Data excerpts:

------------

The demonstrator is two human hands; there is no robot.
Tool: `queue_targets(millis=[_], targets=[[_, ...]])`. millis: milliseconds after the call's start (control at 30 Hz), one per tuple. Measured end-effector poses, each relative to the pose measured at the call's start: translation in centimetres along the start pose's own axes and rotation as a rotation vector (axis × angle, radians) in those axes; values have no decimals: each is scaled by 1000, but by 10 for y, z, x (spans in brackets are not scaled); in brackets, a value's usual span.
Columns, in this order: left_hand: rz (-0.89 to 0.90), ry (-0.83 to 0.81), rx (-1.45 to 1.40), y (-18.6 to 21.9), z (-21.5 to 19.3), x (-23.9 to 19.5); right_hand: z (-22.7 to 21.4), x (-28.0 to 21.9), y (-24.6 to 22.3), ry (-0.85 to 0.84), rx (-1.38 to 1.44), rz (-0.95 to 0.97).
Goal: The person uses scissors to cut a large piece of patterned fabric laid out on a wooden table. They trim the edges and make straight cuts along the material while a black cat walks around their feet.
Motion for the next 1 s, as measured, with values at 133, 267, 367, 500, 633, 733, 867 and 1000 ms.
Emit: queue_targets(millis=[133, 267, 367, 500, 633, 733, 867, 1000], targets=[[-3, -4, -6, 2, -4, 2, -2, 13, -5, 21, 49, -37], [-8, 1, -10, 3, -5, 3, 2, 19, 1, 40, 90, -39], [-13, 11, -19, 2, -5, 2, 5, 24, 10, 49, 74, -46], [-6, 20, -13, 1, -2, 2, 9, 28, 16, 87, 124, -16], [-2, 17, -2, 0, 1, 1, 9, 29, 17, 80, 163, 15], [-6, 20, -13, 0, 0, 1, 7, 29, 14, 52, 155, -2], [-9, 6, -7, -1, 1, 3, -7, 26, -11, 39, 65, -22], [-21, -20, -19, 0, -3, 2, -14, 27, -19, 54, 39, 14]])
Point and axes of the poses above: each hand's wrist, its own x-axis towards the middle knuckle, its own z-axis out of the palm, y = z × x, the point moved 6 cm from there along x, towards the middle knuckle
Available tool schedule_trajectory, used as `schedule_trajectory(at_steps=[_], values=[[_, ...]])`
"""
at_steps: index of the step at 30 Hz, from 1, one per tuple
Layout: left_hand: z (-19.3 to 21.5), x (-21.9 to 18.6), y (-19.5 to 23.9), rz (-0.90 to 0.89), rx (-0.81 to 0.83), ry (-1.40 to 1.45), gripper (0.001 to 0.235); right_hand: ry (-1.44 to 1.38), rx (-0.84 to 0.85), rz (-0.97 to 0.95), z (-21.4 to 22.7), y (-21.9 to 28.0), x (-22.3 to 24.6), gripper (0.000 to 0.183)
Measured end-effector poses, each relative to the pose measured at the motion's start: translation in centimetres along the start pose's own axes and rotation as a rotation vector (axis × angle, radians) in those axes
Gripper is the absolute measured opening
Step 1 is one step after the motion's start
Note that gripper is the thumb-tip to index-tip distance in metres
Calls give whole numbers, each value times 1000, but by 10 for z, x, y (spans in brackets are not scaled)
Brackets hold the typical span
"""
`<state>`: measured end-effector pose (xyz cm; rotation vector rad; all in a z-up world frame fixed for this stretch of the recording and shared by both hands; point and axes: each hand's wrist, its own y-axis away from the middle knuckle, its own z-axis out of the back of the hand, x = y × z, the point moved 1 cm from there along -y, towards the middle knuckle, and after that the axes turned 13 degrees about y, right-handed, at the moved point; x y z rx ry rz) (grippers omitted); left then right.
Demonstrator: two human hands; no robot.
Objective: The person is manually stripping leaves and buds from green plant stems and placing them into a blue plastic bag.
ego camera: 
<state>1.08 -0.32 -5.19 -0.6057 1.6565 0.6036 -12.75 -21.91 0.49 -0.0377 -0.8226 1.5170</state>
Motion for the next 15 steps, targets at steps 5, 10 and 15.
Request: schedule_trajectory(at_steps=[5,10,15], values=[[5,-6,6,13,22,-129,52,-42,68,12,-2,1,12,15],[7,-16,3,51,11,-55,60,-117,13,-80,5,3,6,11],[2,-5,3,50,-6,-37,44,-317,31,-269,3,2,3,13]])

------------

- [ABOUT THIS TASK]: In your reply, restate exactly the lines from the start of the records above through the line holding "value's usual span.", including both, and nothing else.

- [ANSWER TO THE EXERCISE]:
The demonstrator is two human hands; there is no robot.
Tool: `queue_targets(millis=[_], targets=[[_, ...]])`. millis: milliseconds after the call's start (control at 30 Hz), one per tuple. Measured end-effector poses, each relative to the pose measured at the call's start: translation in centimetres along the start pose's own axes and rotation as a rotation vector (axis × angle, radians) in those axes; values have no decimals: each is scaled by 1000, but by 10 for y, z, x (spans in brackets are not scaled); in brackets, a value's usual span.

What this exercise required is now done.